Cycling UK has voiced its concern at the government’s long-awaited review of road traffic offences and penalties.
The consultation was initially promised in May 2014, following the launch of the Cycling UK Road Justice campaign. The review plans to increase sentences for serious road offenders, but falls short of what the cycling charity deems an acceptable effort to tackle driving standards on British roads.
In the original report, the government pledged to carry out a full review of all motoring offences and penalties, including the distinction between careless and dangerous driving. The current proposals in the evaluation specifically aim to increase maximum sentences for serious offences.

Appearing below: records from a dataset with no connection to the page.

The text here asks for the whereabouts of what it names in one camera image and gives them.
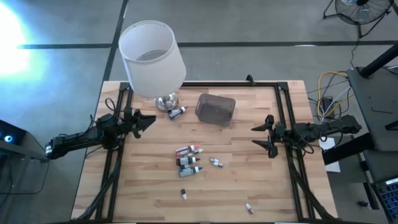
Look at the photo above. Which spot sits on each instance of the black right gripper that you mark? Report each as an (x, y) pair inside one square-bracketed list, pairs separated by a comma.
[(283, 134)]

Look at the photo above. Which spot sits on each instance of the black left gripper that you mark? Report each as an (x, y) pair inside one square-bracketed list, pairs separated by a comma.
[(132, 123)]

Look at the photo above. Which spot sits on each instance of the large black food coloring bottle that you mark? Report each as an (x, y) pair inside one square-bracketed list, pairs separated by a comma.
[(186, 161)]

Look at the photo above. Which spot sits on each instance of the small purple label dropper bottle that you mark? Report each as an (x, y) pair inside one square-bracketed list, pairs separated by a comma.
[(218, 164)]

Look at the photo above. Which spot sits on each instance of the small dropper bottle white cap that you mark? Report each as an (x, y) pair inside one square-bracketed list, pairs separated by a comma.
[(183, 194), (199, 151), (214, 160), (185, 166)]

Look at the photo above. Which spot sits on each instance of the grey translucent plastic bin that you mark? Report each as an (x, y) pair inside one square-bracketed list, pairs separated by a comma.
[(214, 110)]

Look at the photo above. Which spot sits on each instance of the small dark red dropper bottle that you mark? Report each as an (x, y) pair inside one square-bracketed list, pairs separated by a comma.
[(249, 208)]

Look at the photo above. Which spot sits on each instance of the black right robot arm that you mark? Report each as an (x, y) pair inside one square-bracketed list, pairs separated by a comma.
[(342, 124)]

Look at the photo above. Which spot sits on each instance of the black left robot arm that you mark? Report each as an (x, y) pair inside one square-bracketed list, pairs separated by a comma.
[(77, 138)]

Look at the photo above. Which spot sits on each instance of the white paper sheet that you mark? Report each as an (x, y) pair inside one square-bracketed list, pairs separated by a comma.
[(334, 167), (328, 143)]

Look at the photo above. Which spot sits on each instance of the black table clamp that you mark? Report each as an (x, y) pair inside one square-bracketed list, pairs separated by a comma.
[(249, 79)]

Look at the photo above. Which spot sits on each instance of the black power adapter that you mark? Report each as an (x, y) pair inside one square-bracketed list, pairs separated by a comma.
[(327, 104)]

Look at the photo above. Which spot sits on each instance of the grey side desk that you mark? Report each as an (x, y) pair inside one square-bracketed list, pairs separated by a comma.
[(373, 99)]

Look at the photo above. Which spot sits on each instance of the small black floor object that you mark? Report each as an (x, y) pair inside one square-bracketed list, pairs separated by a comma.
[(363, 204)]

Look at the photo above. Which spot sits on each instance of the black hex key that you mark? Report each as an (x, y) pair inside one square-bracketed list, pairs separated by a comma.
[(382, 111)]

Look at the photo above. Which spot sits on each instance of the black computer with blue light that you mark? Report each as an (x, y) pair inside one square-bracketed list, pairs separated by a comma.
[(12, 133)]

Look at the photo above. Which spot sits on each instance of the black pole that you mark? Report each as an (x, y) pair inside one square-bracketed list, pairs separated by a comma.
[(379, 62)]

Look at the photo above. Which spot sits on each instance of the black backlit keyboard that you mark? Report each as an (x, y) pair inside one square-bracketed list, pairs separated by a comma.
[(388, 196)]

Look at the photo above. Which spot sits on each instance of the black floor fan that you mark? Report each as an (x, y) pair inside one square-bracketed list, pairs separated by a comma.
[(348, 15)]

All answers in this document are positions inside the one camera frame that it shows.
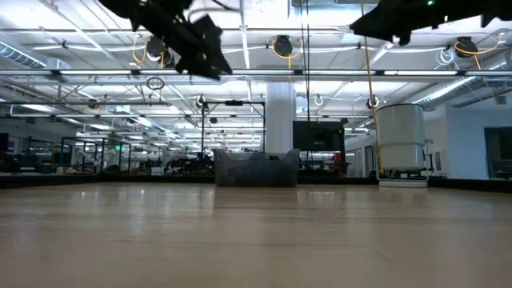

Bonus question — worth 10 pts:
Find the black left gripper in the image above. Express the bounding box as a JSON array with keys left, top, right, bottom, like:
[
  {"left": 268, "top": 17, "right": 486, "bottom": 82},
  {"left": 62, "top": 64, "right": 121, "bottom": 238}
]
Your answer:
[{"left": 139, "top": 0, "right": 233, "bottom": 80}]

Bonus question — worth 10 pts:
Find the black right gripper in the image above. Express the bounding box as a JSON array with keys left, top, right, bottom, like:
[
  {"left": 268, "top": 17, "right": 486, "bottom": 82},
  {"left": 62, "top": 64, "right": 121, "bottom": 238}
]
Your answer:
[{"left": 350, "top": 0, "right": 457, "bottom": 46}]

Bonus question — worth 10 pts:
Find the grey plastic bin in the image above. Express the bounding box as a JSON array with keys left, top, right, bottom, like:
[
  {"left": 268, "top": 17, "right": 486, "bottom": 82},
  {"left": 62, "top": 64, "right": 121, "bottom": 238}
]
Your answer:
[{"left": 212, "top": 148, "right": 301, "bottom": 188}]

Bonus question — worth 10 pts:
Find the long ceiling light bar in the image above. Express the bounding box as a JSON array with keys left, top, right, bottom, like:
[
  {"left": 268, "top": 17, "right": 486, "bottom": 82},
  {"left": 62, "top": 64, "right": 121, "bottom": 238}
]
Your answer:
[{"left": 0, "top": 68, "right": 512, "bottom": 78}]

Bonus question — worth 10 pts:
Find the white pillar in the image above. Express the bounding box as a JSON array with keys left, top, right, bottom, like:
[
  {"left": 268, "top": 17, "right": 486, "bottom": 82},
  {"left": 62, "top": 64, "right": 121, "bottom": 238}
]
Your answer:
[{"left": 265, "top": 82, "right": 298, "bottom": 154}]

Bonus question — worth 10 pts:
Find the white cylindrical container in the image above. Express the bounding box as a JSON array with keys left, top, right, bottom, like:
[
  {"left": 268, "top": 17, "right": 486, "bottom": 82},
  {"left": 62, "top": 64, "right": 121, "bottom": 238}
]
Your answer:
[{"left": 375, "top": 102, "right": 430, "bottom": 188}]

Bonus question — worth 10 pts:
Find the dark window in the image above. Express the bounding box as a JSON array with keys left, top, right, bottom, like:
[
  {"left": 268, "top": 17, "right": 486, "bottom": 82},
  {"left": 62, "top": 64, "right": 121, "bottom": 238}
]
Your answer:
[{"left": 484, "top": 126, "right": 512, "bottom": 180}]

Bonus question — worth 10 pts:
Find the black ceiling cable reel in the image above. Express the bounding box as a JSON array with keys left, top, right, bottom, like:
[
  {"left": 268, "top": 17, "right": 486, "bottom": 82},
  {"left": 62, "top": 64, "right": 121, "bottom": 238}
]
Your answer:
[
  {"left": 131, "top": 34, "right": 177, "bottom": 69},
  {"left": 271, "top": 34, "right": 303, "bottom": 69},
  {"left": 454, "top": 34, "right": 506, "bottom": 71}
]

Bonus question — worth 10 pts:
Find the black metal frame rig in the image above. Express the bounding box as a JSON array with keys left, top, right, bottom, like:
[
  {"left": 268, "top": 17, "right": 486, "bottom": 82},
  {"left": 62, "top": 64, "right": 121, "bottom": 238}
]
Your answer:
[{"left": 201, "top": 99, "right": 266, "bottom": 159}]

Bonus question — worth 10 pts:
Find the black aluminium table frame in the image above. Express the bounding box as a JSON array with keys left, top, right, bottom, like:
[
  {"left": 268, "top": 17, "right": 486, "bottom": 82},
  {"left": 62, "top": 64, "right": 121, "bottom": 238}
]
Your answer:
[{"left": 0, "top": 172, "right": 512, "bottom": 194}]

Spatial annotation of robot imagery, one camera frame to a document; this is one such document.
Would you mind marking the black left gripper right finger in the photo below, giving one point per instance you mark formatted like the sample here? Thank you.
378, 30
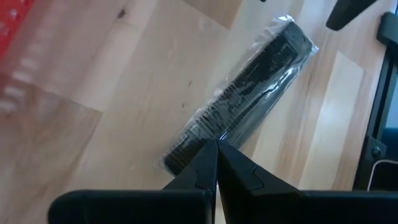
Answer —
280, 208

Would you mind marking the grey metal strip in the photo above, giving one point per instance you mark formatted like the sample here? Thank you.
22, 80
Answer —
248, 90

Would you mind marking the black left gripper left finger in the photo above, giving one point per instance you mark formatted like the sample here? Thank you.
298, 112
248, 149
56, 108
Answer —
186, 208

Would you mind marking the red plastic slotted basket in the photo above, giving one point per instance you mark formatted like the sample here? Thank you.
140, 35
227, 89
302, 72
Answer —
12, 18

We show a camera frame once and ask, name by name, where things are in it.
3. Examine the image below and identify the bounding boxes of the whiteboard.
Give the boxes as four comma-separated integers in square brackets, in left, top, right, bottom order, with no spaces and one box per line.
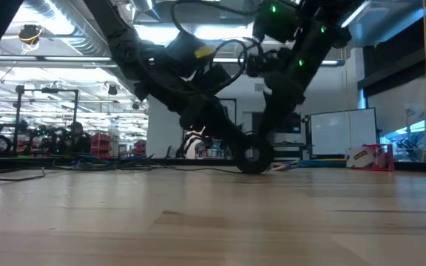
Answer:
[310,107,379,157]

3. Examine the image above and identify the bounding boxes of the red tape dispenser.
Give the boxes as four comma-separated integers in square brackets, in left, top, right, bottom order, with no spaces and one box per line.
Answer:
[360,143,396,172]

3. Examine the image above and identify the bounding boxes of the long ceiling light bar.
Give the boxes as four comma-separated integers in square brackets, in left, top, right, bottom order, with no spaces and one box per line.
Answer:
[0,54,347,68]

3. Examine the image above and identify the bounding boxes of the bundle of coloured tubes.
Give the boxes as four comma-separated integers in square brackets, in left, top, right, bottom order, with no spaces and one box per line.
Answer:
[279,157,347,166]

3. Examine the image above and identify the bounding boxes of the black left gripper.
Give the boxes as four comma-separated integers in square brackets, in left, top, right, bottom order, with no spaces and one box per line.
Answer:
[133,31,253,151]

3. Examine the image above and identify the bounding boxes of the yellow hanging cable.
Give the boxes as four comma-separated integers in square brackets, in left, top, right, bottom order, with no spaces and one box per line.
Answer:
[421,0,426,163]

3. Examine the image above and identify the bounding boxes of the person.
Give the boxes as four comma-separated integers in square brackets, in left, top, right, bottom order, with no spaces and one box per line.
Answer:
[67,120,92,154]

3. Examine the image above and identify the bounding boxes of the black round cord spool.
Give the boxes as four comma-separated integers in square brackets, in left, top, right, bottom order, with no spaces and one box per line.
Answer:
[231,132,275,175]

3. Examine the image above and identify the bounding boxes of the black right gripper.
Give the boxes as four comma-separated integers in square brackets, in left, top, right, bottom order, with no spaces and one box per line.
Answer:
[246,0,342,138]

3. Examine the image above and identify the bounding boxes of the black robot station frame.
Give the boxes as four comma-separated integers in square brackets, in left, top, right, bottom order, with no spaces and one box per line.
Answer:
[13,84,81,158]
[218,96,238,126]

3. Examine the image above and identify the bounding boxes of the black ceiling cord reel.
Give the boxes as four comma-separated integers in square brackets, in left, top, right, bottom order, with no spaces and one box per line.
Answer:
[17,24,44,52]

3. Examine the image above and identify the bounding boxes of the long thin black cord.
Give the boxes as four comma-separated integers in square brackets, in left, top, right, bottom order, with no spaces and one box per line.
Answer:
[0,153,247,182]

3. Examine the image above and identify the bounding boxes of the black monitor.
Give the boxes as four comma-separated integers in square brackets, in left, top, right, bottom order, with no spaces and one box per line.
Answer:
[279,110,302,134]

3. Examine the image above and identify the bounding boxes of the red tool cabinet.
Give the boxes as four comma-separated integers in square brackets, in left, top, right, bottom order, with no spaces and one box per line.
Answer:
[133,139,148,155]
[88,132,115,160]

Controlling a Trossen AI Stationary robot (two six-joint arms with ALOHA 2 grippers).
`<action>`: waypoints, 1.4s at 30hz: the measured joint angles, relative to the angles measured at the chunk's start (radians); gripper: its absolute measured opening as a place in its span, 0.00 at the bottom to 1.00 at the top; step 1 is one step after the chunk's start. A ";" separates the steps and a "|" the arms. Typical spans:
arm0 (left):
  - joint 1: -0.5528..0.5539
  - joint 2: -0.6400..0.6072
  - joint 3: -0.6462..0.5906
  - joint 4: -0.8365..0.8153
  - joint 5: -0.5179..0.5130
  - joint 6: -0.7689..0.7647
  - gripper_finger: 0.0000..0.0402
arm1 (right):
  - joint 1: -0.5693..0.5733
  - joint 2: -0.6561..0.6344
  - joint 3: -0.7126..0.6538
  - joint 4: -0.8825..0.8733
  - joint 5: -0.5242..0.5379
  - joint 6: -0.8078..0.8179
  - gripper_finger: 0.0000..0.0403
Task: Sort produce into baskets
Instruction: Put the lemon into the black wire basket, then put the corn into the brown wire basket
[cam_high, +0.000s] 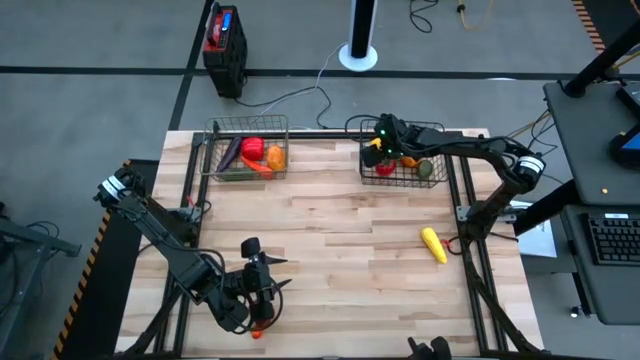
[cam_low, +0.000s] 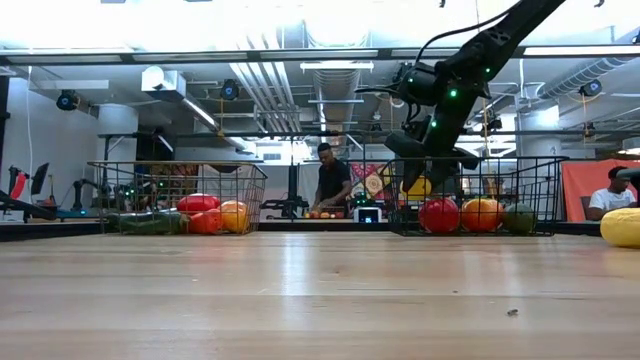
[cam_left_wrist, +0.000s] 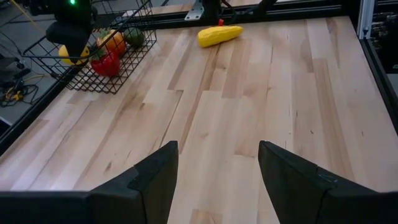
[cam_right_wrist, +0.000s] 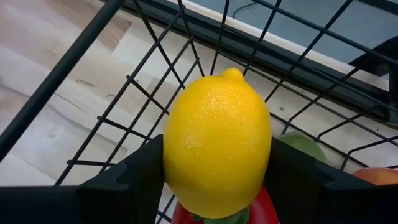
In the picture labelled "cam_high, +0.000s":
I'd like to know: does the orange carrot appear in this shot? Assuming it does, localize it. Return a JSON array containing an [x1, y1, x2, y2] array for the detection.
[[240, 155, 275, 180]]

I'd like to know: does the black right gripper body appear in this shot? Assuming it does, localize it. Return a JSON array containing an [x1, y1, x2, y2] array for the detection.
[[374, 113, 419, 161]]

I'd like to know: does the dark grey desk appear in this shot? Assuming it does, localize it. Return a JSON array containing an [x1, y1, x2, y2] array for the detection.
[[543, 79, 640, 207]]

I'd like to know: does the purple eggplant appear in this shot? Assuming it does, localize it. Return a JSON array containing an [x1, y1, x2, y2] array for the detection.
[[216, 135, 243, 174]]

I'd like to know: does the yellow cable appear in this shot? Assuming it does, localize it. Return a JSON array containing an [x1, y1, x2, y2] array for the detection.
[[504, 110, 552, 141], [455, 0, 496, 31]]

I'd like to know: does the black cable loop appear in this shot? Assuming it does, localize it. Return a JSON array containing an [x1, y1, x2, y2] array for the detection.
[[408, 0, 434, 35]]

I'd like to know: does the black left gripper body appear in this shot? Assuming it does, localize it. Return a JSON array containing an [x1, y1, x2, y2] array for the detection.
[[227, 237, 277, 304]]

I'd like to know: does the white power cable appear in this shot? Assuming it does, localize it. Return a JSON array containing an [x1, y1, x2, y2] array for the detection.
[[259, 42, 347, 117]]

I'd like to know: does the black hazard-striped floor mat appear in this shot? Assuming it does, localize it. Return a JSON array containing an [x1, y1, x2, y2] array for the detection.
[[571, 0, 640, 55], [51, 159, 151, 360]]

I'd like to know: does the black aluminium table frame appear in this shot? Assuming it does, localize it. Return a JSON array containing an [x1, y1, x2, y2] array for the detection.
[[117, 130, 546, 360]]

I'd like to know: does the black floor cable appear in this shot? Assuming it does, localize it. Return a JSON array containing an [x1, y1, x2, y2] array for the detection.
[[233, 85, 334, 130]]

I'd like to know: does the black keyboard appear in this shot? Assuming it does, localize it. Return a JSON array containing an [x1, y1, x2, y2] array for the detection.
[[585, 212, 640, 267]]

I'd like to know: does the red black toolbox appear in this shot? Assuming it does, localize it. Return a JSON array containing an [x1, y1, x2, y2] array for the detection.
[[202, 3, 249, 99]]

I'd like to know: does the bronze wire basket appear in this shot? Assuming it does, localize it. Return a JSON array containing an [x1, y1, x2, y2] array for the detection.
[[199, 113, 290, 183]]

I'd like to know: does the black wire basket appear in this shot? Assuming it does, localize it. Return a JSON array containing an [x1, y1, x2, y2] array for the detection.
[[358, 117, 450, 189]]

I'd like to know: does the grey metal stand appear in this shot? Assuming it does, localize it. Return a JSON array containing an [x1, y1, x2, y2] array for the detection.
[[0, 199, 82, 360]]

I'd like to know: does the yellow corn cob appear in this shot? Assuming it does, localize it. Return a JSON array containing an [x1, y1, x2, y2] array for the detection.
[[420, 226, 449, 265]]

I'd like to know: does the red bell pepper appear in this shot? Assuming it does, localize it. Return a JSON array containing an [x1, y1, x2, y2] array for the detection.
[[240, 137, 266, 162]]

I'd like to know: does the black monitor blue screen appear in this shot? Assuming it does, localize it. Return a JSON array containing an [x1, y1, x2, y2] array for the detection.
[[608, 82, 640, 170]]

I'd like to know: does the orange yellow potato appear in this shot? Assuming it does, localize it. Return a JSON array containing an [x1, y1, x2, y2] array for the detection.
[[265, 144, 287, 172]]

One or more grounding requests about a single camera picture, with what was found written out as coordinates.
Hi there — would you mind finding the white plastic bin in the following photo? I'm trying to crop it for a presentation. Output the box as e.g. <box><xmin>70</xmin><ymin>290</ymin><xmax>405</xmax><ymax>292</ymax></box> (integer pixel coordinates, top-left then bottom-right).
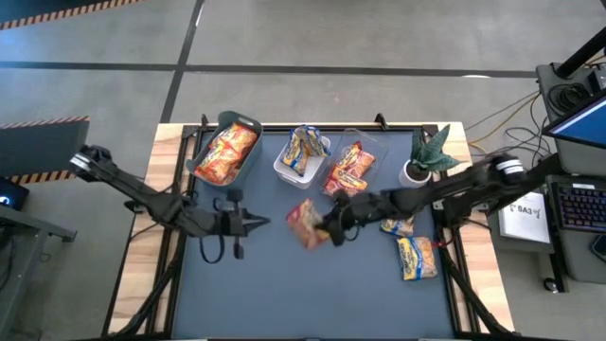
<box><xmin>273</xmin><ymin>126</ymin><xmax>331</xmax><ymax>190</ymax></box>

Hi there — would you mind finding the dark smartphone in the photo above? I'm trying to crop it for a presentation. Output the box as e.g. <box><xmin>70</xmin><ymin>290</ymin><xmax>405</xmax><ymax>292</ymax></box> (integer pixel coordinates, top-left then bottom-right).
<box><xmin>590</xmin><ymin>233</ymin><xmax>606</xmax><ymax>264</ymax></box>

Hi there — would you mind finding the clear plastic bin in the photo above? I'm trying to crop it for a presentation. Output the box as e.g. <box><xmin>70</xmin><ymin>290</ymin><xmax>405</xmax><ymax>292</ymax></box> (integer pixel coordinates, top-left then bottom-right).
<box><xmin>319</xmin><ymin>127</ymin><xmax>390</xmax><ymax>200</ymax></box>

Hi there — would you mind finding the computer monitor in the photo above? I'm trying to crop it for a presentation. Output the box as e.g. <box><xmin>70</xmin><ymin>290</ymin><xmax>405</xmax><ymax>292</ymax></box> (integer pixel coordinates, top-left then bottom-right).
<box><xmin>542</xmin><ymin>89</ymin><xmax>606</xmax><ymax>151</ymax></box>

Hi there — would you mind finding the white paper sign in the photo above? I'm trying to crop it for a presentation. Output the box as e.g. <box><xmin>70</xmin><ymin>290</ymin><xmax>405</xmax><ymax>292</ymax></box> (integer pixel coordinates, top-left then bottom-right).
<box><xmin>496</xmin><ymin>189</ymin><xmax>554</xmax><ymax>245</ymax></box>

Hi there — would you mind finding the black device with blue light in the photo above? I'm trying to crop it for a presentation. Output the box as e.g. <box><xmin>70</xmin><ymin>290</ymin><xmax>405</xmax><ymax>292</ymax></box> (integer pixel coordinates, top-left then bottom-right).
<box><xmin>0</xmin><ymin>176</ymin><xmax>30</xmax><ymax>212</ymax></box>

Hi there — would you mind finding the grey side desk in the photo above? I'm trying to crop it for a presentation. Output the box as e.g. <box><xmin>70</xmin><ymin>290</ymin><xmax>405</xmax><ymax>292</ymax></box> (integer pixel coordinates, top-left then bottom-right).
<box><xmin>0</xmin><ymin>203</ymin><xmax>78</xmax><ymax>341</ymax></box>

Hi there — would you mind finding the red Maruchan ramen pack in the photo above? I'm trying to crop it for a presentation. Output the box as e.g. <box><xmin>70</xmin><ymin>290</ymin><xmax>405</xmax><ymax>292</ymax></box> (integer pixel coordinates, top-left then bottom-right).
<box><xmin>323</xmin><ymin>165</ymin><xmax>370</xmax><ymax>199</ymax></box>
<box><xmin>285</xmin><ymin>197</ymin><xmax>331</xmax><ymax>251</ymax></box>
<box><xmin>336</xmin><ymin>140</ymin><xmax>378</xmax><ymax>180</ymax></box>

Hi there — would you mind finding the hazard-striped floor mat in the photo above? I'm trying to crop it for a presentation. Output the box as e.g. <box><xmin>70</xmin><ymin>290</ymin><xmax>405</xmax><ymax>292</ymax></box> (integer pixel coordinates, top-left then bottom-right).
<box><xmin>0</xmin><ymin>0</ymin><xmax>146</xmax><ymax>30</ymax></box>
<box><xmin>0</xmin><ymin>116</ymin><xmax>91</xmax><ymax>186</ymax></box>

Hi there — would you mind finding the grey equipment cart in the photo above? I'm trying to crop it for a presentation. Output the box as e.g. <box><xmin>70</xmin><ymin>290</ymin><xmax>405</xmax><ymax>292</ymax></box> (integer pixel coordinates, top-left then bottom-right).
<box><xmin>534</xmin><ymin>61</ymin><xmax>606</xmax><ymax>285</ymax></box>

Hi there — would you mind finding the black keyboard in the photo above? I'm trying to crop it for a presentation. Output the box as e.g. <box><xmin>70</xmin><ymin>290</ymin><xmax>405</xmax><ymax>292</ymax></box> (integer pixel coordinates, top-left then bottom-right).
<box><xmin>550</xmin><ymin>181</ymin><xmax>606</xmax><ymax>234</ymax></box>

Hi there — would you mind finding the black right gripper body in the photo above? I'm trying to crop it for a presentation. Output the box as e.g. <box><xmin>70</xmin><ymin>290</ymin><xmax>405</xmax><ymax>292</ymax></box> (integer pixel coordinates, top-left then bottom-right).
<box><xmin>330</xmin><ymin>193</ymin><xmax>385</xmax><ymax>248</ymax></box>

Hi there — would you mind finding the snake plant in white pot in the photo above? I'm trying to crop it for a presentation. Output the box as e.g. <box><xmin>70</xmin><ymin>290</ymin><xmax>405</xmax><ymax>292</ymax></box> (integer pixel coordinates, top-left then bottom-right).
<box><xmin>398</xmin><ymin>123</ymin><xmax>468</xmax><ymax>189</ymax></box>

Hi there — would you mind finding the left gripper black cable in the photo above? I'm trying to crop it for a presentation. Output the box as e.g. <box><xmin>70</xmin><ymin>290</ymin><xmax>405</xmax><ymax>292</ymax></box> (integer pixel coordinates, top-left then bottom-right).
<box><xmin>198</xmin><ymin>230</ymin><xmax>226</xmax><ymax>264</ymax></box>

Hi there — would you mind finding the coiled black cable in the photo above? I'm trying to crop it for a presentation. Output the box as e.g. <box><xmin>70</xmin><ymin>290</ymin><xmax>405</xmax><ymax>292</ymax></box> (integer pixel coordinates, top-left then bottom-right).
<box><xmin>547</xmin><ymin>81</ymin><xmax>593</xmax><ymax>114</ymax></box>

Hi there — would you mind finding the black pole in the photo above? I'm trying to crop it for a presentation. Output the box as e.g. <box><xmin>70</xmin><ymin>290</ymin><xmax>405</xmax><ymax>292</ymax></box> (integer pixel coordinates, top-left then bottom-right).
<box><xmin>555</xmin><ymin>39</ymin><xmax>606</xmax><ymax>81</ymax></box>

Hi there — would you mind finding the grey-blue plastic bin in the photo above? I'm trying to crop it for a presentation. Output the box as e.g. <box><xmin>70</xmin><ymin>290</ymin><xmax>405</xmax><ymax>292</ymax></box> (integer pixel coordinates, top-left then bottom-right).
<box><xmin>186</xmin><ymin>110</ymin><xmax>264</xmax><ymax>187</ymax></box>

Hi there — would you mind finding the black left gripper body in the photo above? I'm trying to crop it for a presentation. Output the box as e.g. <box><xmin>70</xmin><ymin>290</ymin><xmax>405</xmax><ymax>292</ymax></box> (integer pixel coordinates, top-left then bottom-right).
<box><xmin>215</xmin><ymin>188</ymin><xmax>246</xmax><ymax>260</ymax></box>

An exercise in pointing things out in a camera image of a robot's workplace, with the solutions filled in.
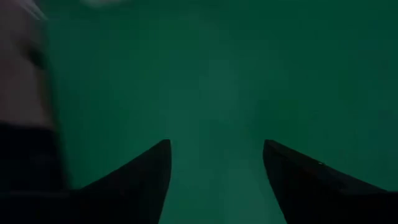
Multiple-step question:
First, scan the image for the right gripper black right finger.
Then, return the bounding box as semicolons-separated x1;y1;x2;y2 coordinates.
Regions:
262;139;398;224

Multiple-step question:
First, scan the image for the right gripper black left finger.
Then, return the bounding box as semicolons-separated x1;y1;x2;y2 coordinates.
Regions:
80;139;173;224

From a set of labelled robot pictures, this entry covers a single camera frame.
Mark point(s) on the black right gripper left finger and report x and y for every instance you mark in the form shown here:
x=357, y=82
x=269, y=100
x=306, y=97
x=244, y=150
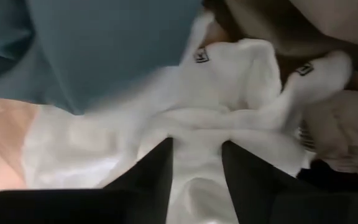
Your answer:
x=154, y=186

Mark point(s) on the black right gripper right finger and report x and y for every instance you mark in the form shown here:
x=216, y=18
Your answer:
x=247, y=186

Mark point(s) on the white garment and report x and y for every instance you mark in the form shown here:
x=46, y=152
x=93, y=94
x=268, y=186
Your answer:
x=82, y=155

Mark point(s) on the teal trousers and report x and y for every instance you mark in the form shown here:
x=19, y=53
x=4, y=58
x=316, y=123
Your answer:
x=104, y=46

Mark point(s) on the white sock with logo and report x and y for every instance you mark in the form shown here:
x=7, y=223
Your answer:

Cycling UK has argued that increasing the court’s sentencing powers in the worst cases is an adequate response to the concerns, but that the review will do nothing to tackle cases technically defined as careless driving.
Duncan Dollimore, Cycling UK's road justice campaigner, said: “The government seems to have opted for a cut-price narrow remit review, rather than the wider review of all offences and penalties that was promised to the families of the 1,700 people killed on Britain’s roads each year.
“Cycling UK is glad that this review is finally underway, but we are baffled by the ministers' choice to limit it to the most serious driving offences, despite promises of a comprehensive review. We support the proposal to increase sentences for the most serious offenders, but this change alone could have a limited impact."
Mr Dollimore concluded: “We need the courts to be given a very clear direction on the use of driving bans so that driving is not treated as an entitlement, but a privilege. We strongly urge the government to include these issues within its review.”